## EXERCISE PROMPT
Of all the lines in the material, how many carry the string "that"? Respond with the number by itself.
Content starts
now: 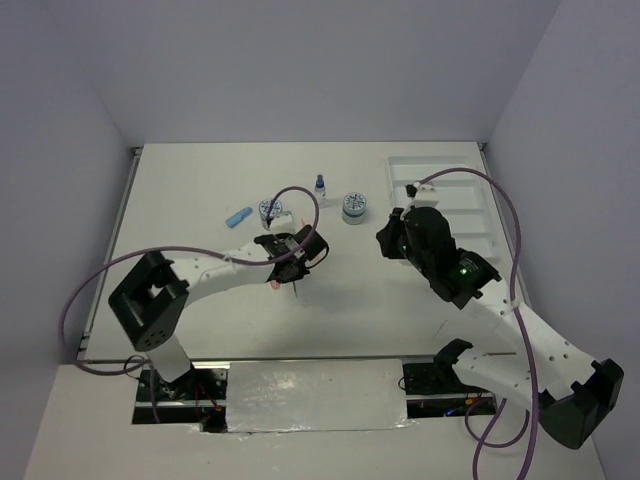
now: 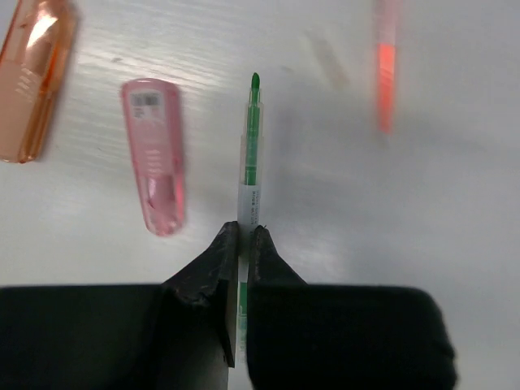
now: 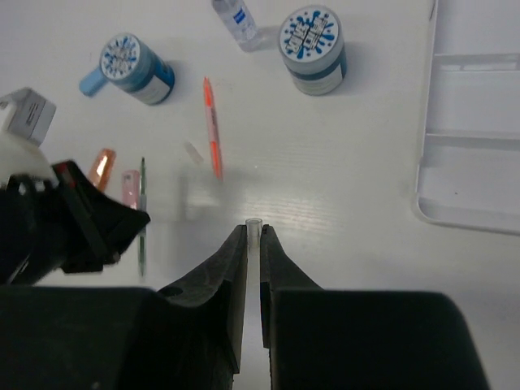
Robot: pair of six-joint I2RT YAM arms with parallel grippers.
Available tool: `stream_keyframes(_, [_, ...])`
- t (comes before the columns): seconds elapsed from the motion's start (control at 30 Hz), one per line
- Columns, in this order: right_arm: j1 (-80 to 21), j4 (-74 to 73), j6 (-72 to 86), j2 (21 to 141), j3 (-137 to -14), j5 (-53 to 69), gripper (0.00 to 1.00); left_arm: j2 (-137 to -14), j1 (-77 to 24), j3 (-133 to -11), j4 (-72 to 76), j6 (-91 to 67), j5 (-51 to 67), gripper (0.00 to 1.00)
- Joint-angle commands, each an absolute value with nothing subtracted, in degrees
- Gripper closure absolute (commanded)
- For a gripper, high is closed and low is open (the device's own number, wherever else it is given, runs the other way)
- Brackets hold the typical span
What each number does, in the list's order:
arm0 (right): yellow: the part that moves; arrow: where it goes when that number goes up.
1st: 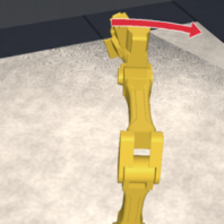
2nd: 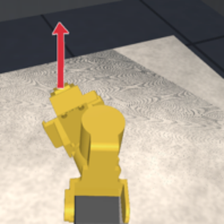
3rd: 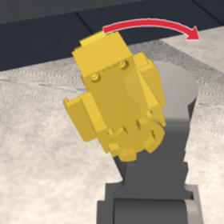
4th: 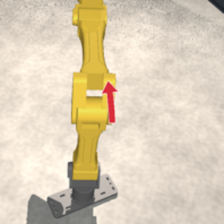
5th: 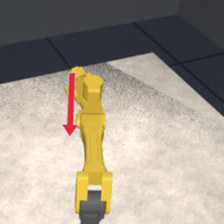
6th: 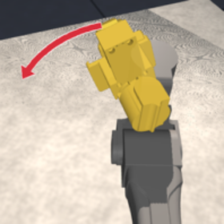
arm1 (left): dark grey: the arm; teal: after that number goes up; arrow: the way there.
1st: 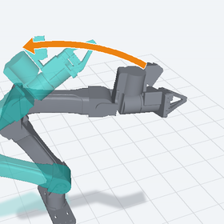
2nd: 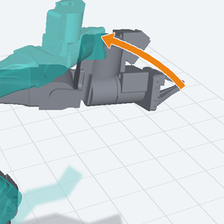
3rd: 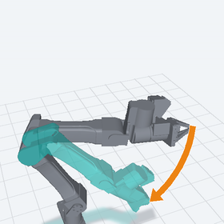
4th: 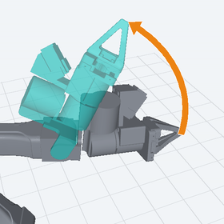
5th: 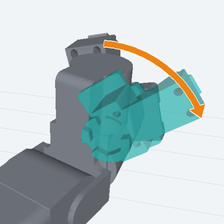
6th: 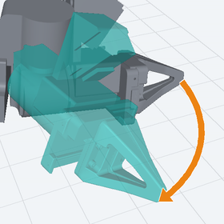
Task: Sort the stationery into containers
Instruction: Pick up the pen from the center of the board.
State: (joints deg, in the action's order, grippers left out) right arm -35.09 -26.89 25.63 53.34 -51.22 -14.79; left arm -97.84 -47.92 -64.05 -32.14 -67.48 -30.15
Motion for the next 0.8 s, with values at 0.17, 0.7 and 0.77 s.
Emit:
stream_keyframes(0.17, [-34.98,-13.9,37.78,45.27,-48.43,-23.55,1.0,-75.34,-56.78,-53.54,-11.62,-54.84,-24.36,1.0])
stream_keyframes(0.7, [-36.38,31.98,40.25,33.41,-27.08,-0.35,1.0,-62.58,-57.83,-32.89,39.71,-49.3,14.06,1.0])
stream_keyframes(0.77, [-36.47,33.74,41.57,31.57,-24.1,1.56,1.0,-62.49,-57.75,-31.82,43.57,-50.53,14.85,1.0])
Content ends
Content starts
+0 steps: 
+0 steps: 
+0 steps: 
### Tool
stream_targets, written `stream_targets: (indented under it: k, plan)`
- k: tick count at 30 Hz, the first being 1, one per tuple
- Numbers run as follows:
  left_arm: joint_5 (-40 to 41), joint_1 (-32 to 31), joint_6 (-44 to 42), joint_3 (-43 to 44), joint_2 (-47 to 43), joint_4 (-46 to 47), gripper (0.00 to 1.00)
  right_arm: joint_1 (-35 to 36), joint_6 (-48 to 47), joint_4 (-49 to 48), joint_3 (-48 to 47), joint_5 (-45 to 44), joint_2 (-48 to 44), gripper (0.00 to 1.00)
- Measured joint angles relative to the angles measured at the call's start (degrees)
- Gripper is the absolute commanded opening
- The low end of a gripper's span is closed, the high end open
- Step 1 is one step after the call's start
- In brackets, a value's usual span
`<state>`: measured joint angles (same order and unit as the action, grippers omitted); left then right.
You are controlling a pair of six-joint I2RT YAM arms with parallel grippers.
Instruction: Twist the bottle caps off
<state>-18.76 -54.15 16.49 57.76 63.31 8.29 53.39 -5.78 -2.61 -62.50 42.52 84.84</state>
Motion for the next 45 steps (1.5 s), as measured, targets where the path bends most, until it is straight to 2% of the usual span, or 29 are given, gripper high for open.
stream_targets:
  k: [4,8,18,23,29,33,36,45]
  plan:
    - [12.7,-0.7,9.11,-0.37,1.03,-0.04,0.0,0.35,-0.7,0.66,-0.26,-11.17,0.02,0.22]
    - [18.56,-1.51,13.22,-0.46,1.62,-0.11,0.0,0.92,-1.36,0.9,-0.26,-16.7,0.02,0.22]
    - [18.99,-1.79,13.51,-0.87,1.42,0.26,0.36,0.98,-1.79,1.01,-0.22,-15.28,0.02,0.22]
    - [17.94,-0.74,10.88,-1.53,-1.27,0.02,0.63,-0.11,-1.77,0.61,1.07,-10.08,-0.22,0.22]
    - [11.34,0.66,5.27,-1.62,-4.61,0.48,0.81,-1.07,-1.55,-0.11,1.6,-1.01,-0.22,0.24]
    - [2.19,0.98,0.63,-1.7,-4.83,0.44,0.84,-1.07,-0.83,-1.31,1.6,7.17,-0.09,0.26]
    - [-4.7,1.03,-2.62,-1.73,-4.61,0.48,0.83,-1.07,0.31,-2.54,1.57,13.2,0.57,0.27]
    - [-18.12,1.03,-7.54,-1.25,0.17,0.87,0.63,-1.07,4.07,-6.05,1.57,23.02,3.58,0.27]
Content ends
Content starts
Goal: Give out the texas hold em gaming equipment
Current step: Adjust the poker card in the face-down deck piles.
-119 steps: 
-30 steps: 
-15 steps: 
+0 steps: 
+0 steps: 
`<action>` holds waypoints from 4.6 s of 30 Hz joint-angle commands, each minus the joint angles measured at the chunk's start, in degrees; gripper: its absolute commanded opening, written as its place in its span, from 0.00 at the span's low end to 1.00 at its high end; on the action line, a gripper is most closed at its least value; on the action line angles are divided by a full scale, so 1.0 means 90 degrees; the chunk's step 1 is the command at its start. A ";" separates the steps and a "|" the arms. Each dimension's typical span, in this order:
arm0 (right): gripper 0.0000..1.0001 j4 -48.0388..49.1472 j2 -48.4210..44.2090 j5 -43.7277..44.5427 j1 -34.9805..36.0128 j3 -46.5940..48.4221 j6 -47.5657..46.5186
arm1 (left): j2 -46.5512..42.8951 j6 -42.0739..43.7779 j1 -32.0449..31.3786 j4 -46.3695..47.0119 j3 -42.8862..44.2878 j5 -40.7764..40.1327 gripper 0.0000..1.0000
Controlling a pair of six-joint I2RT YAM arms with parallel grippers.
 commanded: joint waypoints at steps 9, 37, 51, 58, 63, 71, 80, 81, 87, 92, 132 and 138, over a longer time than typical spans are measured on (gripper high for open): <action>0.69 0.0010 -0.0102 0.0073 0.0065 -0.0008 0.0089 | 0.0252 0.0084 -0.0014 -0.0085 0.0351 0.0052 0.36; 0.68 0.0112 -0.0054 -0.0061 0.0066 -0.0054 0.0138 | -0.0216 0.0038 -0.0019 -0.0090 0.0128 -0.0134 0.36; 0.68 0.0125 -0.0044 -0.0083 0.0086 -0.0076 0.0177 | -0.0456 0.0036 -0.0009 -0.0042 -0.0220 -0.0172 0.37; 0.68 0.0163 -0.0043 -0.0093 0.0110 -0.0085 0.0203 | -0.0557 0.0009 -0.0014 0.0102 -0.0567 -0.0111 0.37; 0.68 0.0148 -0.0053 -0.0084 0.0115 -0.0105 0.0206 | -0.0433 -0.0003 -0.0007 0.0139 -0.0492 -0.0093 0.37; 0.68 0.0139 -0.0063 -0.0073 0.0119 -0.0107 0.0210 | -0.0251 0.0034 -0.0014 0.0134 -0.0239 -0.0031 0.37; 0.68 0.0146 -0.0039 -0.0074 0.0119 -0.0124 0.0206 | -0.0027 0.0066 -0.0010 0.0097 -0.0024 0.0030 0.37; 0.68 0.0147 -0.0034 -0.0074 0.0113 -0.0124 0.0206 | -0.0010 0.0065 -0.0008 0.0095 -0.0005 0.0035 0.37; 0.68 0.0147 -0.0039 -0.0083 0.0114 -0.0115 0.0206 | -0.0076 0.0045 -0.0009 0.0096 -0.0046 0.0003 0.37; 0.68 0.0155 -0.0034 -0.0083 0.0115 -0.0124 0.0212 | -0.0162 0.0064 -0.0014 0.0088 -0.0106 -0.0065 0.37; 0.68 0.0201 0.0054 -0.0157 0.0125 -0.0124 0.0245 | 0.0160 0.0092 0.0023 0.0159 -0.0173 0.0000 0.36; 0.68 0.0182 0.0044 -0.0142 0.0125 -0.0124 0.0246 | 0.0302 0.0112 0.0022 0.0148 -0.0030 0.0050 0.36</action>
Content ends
## YOUR SOLUTION
2